On Your Best Behavior
A lot of jobs today are being automated; what happens when you extend that concept to very important areas of society like law enforcement? What happens if you start controlling the behavior of criminals or people in general with software-running machines? Those questions, they look like they’re sci-fi but they’re not.
JOSÉ PADILHA, BRAZILIAN FILM DIRECTOR
When most people think of biometrics, they commonly focus on the measurement of anatomical traits such as our fingers, faces, hands, or eyes. But there is another category of biometrics known as behavioral biometrics, or behaviometrics, which measures the ways in which we and our bodies individually perform or behave, traits that can be just as revealing as human fingerprints. Our keyboard typing rhythms, voices, gait and walking patterns, brain waves, and heartbeats can be quan
tified in ways that provide unique signatures that singly identify us. Just as anatomical biometrics are being used more frequently for security, identification, and access control, so too will the growing field of behaviometrics; in fact, it is already happening.

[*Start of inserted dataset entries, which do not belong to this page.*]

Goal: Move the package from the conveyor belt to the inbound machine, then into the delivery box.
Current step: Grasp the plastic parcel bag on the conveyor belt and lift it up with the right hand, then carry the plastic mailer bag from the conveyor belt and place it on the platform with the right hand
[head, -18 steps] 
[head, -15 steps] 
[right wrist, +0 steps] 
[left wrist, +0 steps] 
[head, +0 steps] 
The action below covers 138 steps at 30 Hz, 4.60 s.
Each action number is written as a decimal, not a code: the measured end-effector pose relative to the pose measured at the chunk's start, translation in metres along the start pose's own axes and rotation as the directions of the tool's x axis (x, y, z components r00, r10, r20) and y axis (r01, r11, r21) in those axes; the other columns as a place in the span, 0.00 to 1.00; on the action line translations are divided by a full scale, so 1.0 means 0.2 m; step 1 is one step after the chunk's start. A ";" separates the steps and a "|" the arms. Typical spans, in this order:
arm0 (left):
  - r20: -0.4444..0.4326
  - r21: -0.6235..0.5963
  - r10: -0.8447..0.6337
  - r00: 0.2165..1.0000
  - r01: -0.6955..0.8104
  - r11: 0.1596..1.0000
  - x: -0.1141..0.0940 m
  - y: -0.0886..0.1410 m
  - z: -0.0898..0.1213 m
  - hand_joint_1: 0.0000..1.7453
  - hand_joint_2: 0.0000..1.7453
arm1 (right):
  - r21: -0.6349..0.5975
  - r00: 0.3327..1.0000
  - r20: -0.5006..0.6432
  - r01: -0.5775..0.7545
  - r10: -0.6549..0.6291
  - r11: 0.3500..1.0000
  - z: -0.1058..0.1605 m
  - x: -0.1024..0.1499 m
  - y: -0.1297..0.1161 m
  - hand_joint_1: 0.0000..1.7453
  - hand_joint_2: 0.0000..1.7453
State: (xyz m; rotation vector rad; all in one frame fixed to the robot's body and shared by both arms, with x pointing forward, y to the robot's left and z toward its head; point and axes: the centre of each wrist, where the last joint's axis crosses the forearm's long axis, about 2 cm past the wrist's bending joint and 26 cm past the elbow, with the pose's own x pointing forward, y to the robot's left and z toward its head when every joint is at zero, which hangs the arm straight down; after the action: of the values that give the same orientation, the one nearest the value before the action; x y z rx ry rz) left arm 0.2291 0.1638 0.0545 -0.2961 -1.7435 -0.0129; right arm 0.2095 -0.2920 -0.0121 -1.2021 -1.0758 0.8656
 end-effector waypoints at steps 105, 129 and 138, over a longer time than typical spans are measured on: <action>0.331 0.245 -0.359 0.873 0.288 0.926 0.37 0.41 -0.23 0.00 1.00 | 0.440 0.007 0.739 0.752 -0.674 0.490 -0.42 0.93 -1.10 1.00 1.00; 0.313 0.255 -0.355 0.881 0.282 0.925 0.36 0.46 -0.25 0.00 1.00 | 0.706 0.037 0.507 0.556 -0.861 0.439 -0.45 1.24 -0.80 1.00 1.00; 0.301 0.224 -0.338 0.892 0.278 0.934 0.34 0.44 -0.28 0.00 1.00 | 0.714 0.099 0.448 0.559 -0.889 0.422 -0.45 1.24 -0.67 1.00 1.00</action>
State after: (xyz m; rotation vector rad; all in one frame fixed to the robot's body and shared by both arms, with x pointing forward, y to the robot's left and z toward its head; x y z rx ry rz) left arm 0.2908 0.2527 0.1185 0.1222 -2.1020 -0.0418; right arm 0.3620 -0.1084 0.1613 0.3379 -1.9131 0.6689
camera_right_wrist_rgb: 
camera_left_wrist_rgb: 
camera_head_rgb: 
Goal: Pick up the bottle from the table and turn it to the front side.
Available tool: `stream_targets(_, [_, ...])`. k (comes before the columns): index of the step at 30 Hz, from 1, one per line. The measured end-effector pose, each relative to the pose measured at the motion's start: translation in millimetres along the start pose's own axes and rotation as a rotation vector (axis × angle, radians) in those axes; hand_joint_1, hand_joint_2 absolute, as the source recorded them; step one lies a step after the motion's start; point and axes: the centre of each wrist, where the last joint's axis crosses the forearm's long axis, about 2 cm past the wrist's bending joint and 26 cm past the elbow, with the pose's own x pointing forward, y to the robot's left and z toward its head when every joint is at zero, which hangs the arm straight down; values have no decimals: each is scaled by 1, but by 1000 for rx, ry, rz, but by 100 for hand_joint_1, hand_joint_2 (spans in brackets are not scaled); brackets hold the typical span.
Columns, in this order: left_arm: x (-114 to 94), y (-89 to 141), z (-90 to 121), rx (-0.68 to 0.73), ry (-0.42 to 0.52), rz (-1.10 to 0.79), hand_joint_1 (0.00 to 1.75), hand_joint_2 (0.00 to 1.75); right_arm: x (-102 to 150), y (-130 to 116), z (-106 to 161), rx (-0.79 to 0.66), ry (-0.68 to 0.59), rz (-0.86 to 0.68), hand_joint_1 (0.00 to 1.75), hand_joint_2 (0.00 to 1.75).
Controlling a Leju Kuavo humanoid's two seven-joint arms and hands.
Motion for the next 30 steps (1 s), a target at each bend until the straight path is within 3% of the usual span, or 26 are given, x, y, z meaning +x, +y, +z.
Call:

Voice biometrics are already being used by companies and call centers around the world to uniquely voice print customers. That recording you hear when on hold telling you that “your call may be recorded for quality assurance purposes” fails to disclose the fact that one of the ways companies are measuring call satisfaction is by the tone, tenor, and vocabulary you use during your call. Moreover, in an effort to fight fraud, companies are building vast recorded-voice databases of consumers, generating unique voice prints that can be used in future calls to ensure the person on the line matches the original biometric vocal print taken. If the voices don’t match, callers are asked further verification questions in a process that is completely non-transparent to the general public.
DARPA is working to develop “active authentication” techniques focused on a user’s cognitive processes, personal habits, and patterns we all have for doing things, which in combination can uniquely identify us. One such field of behaviometrics is known as keystroke dynamics—measuring the variances with which we each type individual characters on a keyboard. Minute differences between when each key is hit, in what sequence, with what force, and even how we cut and paste can serve as our online fingerprints to the world. Companies such as the online education platform Coursera use keystroke recognition to ensure the same student “attends” each virtual class before issuing a certificate of completion.